Saturday, January 17, 2015

I'll Just Watch

In White Bear, we follow around a confused and scared woman as she wanders through a brain washed society. People follow her around with their phones and record her every move but do not try to help her when she calls out. Later, we learn the society we have been lead to believe is actually a Justice Park that has turned this woman's punishment into a type of game show. This brings up some interesting points to be made about society. One, the obsession of consuming spectacles and two, assuming someone else will take responsibility of the situation.

Our phones are in our pockets nearly every second of every day. We sleep next to them, we eat with them. It's hard to find a young person who does not have a Facebook, Tumblr, or Instagram now a days. How many times a day do you walk past a group of people huddled around a device watching the newest internet sensation video? Or somethings happens and your first inclination is to snap a picture?

How many of you watched the Kroger video from a few months back? A mob of high schoolers attacking innocent Kroger employees in the parking lot. I did, it was all over Facebook. People still call the big Kroger down Poplar 'Mob Kroger'. But even though a man is bleeding from his head on the ground in the video, it became a kind of joke. People came running from the parking lot with their phones up and ready. They surrounded the man on the ground, no different that the people in the White Bear Justice Park. You hear the girl taking the video say "Someone should call 911."
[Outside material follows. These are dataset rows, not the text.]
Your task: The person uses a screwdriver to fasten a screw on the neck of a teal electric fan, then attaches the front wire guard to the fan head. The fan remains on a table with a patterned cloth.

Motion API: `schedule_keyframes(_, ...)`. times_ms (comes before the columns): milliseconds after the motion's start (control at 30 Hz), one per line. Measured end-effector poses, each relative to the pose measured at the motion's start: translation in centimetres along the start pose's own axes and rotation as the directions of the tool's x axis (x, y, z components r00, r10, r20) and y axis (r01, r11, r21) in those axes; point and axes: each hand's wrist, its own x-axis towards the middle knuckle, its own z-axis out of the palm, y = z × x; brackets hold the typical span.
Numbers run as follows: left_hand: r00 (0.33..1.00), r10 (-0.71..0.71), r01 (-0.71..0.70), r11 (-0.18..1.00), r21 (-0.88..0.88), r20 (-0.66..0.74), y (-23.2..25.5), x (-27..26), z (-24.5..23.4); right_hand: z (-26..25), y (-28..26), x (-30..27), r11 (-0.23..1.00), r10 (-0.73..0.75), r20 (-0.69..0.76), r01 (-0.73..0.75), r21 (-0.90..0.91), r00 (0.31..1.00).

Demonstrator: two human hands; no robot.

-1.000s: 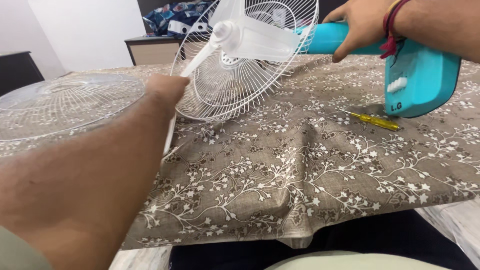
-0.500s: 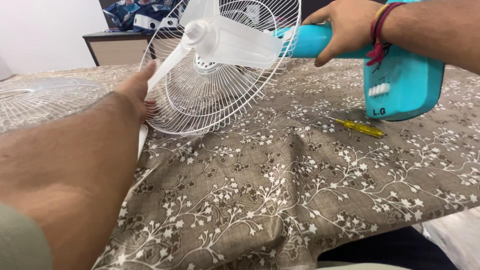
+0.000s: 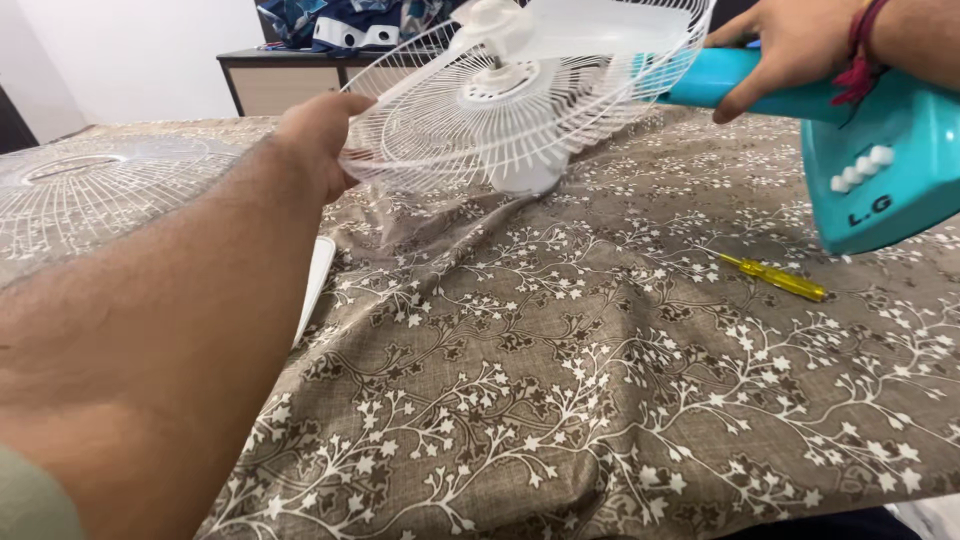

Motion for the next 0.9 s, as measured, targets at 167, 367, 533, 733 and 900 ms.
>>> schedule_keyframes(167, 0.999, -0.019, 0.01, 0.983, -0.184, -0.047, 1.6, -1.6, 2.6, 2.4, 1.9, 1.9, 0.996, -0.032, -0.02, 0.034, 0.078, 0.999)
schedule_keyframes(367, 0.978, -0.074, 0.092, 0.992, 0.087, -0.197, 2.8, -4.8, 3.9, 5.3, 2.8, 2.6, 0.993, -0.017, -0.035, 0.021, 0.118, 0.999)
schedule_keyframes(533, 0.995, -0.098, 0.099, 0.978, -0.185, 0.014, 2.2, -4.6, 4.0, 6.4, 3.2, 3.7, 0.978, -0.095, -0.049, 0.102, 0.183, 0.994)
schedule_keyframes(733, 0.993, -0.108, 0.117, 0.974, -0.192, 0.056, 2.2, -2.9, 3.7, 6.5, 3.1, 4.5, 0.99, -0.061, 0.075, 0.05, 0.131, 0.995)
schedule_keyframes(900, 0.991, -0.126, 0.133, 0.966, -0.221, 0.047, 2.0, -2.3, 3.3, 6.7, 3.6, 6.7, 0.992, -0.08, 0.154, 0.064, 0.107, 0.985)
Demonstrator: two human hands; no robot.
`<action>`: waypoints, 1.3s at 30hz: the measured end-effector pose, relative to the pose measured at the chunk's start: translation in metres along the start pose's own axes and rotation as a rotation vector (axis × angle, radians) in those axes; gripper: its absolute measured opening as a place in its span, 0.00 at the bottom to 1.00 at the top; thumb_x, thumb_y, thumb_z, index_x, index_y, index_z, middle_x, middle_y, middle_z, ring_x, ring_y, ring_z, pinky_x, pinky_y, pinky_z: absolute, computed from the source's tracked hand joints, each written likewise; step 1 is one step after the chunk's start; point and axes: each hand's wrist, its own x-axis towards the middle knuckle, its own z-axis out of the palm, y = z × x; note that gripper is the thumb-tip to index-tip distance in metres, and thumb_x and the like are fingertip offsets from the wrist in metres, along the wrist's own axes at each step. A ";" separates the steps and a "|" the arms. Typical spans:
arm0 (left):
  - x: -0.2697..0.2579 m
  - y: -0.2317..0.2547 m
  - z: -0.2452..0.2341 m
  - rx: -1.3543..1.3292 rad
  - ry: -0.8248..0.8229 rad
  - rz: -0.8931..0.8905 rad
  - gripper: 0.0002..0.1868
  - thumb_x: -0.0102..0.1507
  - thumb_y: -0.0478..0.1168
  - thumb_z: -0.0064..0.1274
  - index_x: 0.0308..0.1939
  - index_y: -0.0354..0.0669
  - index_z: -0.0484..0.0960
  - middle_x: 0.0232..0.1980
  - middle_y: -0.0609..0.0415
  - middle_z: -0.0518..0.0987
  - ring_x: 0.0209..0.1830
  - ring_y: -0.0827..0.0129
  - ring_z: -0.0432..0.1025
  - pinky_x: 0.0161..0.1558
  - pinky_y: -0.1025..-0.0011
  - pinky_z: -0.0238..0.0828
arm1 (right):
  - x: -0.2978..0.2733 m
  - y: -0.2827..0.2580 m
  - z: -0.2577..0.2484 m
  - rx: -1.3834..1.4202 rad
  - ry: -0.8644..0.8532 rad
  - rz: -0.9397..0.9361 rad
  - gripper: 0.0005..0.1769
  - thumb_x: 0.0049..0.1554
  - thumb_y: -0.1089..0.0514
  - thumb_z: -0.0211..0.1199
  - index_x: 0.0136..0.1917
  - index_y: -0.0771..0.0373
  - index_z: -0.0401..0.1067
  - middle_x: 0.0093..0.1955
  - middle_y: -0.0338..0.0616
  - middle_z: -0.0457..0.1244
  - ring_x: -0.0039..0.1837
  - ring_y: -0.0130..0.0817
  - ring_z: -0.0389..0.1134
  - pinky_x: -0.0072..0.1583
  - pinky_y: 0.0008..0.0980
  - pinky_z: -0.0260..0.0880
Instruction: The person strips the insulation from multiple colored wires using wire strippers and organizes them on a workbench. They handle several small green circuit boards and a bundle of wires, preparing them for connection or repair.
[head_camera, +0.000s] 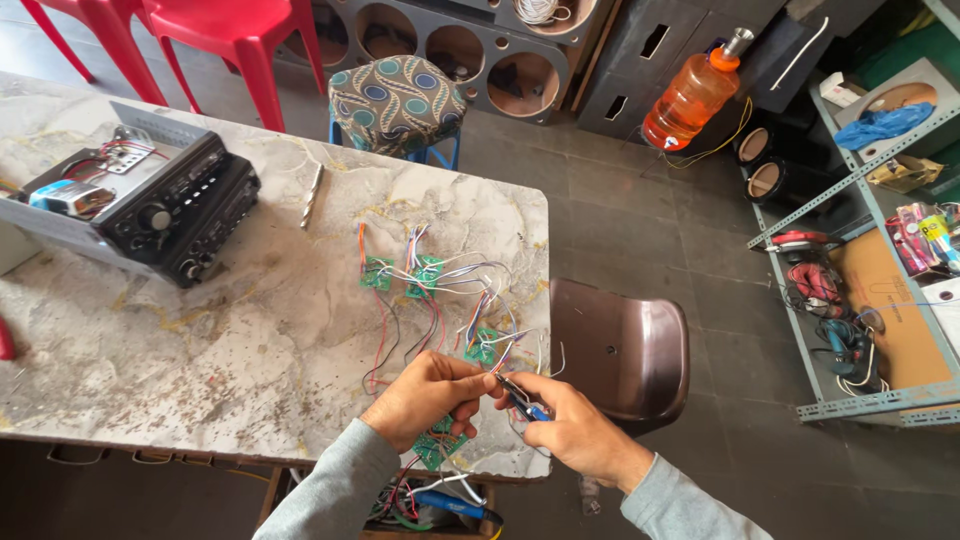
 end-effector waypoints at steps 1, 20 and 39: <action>0.002 0.000 0.001 0.001 -0.009 -0.002 0.14 0.68 0.41 0.53 0.38 0.31 0.86 0.19 0.59 0.71 0.15 0.76 0.65 0.28 0.70 0.76 | 0.002 0.000 -0.002 -0.015 -0.003 0.005 0.26 0.45 0.67 0.57 0.58 0.65 0.75 0.41 0.35 0.61 0.43 0.23 0.60 0.46 0.25 0.62; 0.026 -0.020 0.026 -0.073 -0.006 -0.045 0.14 0.68 0.40 0.54 0.39 0.30 0.86 0.19 0.59 0.71 0.15 0.76 0.64 0.29 0.69 0.76 | -0.006 0.017 -0.020 0.006 0.062 0.040 0.29 0.44 0.68 0.56 0.61 0.63 0.74 0.49 0.36 0.70 0.52 0.24 0.67 0.55 0.26 0.66; 0.007 -0.011 0.026 -0.058 0.029 -0.010 0.13 0.67 0.40 0.54 0.39 0.33 0.88 0.17 0.59 0.69 0.14 0.76 0.64 0.28 0.70 0.76 | 0.001 0.034 -0.019 -0.154 0.054 -0.150 0.10 0.54 0.61 0.65 0.49 0.64 0.77 0.39 0.35 0.68 0.44 0.20 0.64 0.48 0.26 0.67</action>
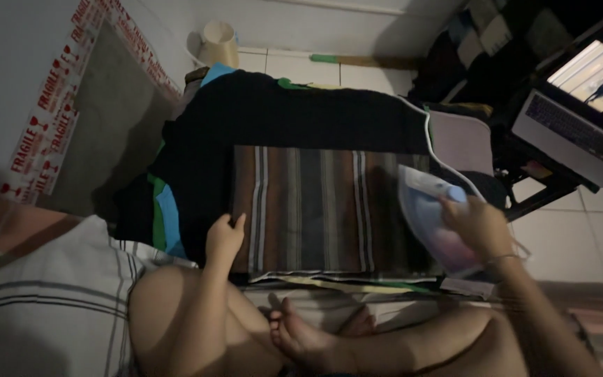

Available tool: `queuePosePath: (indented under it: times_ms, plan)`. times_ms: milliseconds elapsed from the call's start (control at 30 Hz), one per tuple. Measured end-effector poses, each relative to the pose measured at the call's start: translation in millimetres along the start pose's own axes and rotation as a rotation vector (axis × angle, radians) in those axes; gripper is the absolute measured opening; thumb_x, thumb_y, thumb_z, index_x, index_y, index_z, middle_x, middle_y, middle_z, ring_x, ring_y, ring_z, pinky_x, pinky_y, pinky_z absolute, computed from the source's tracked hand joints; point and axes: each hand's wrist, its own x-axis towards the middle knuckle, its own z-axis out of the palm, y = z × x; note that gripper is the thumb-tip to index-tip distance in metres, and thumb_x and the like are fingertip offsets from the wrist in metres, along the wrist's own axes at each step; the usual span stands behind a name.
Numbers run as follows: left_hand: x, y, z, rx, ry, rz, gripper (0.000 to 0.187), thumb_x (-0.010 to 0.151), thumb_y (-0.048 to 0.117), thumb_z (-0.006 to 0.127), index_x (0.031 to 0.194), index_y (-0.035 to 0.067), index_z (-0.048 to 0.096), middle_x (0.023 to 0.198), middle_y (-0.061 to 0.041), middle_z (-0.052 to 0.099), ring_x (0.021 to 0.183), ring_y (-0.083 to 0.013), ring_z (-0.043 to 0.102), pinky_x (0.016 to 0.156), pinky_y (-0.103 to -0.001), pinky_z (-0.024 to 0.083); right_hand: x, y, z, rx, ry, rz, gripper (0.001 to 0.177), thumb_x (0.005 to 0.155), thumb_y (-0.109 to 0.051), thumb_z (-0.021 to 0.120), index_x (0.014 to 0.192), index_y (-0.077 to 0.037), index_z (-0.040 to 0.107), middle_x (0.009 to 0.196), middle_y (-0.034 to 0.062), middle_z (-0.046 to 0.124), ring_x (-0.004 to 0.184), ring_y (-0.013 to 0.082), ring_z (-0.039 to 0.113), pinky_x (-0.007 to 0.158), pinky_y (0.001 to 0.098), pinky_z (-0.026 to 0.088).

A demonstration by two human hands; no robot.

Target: The recorder is ironing and folding a piece of light-colored clothing while sitting on a bed.

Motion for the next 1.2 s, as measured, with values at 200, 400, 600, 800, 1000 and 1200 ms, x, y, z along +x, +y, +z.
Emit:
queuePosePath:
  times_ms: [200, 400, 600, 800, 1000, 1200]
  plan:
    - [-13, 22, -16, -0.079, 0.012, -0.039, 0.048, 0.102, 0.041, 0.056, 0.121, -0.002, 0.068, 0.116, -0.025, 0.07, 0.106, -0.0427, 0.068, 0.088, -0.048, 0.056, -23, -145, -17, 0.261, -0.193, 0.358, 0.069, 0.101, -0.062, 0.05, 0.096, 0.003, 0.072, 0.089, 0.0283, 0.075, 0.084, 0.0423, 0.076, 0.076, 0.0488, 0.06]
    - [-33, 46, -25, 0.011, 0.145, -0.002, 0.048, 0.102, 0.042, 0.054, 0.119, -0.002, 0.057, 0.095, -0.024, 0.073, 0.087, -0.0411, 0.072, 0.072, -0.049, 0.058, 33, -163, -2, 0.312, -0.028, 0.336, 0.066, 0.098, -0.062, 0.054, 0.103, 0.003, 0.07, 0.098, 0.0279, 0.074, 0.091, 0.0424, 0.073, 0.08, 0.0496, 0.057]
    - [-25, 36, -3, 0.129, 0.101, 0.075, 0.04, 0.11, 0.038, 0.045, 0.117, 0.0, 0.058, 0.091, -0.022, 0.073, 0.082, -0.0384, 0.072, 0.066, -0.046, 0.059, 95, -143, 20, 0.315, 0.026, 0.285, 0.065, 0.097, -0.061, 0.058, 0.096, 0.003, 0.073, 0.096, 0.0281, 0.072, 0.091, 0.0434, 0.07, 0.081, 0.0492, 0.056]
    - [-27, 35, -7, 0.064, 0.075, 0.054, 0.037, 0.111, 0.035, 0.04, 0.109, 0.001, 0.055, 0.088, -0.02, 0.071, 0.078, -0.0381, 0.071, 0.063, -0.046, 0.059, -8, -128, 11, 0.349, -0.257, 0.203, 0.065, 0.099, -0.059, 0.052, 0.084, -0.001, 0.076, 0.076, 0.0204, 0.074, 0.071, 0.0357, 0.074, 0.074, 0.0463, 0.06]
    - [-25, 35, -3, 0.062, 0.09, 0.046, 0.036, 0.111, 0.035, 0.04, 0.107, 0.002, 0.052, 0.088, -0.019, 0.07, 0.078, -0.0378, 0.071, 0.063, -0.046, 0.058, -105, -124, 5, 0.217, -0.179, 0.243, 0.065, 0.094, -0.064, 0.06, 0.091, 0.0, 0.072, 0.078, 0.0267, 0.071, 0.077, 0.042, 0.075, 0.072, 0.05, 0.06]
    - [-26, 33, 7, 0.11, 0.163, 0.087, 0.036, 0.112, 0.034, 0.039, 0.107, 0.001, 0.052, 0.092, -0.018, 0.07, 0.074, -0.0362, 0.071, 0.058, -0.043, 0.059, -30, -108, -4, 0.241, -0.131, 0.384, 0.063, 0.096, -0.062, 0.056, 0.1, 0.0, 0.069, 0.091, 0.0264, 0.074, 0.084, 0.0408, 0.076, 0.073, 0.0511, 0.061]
Someone else. Not me. I'll just watch.

People don't want to have to be the one to take responsibility, they don't want to get involved. It's easier to simply watch and talk about it later, to just be a spectator. In White Bear, during the credits we see the public getting trained to 'play' in the park. They laugh when they are told she believes the park to be the real world. They play the game and enjoy themselves, taking pictures to remember and then they go home and think nothing of it. Similar to how we can watch videos of people being beaten, or even pull out our phones at the first sign of the something to post online. I'm not saying everyone does this, but its hard to deny it's a trend in our society.

2 comments:

  1. The society as a whole in White Bear and in our own has definitely become desensitized to the brutality that surrounds us. Its like a cell phone becomes a barrier from the crimes in real life as we are nothing but an audience, when in fact we become accomplices by not reporting what has happened, just as Victoria became an accomplice to her murdering fiancé by recording the crime on her cell phone.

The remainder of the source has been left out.